Sweat trickles from the band round my brow into my ears and down my cheek. The back of my hand, as I wipe my face, smells of dirt, more sweat and the oils of well-used, well-kept tools.
Between the leafy branches of this tall, old tree a star-burst of sunlight blinds me momentarily. Perched on the sixth rung of the cherry-picking ladder, where it narrows to barely a foot wide, I struggle to get the blades of the long-armed pruner around a torn limb three feet higher.
Last week’s storm tore branches, leaving some dangling dangerously from strips of peeled bark here in the orchard–a loose term for the asymmetrical collection of fruit and nut trees on this south-facing hillside. All morning, I’ve worked with David and Sena to mend those that can be salvaged. Those that cannot, we prune.
Many of these trees are fifty years old or more. We love them as old friends. From this tart cherry have come pies, jars of lightly sweetened preserved fruit for winter night snacks, and thousands of pounds of dried, pitted cherry raisins for salads and for sweet and savory dishes.
“Oomph!” I grunt involuntarily as I squeeze the handles hard in a long, slow push. They reward me with a clean cut through the branch and a satisfying cheur-ook as the limb drops to the ground, lifting a cloud of dust and leaf mold that makes me sneeze.
Giving my right shoulder a much-needed break, I slip the pruner’s leather thong over a hook on the ladder and turn to scan the vista.
This hillside slopes to a wide, meandering valley where the stream that feeds our few irrigation ditches ambles gently through a winding corridor of native oak, ash and shrubberies.
A red-tailed hawk circles over the recently mown hay field below. Catching the updraft, the hawk spirals lazily higher and higher until I can no longer see so much as a speck in the blue sky above.

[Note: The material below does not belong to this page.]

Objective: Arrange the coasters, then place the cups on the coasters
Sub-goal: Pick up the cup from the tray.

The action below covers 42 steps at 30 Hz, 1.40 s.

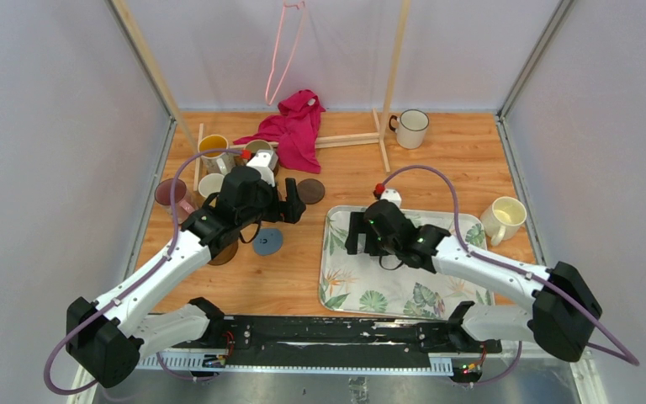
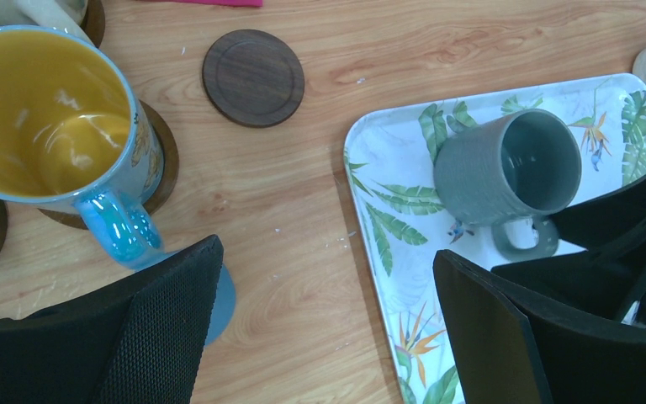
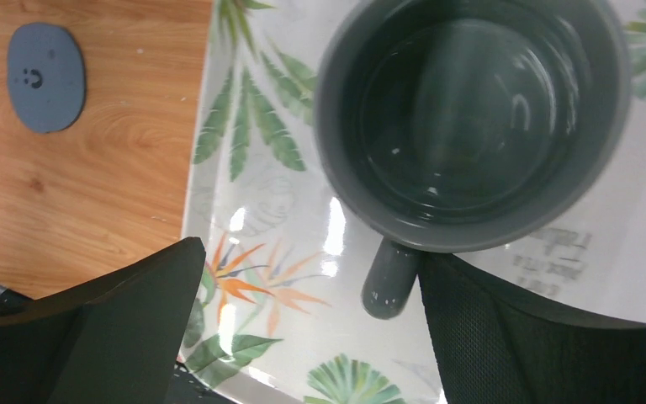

My left hand tingles and burns hot with Reiki. Fingers together, I cup my aching right shoulder. The heat flows from my hand and spreads deep into the muscle tissue. The ball joint heats, and the pain in the shoulder subsides. The Reiki heat flows through my body, spreading gently, like warm caramel poured slowly on a flat tin to cool.
There is a peace that comes over me when I am with Reiki. My body seems to expand. I cannot tell, quite, where I stop and the ladder supporting me begins.
If I close my eyes, I feel bigger, as though I have nerve endings extending far from my body, touching the other trees, touching Sena and David, dancing with the molecules of the air.
The birds hush. I smell a wild animal–fur, dust and musky oil. Deer perhaps. But when I open my eyes, I see nothing four legged. Beside me, a leaf spirals into view and lazily down, the air so still I hear the dry edges make contact with its kin already on the ground.
The moment passes. The rounded rungs of the ladder press hard against my back, and I shift. Thirsty, I sling the gourd of water from its hook under the upper rung and take a long, cool drink, glugging greedily. Water spills from my mouth and down my shirt just as a breeze whips through the trees, feathering the dampened cotton against my skin.
I am warm with Reiki heat, cool with Earth’s water and wind. What more can anyone ask? Work that stretches the muscles, strengthens the bones, a clear sky overhead, good friends nearby, and a cool breeze on moist skin. Heaven.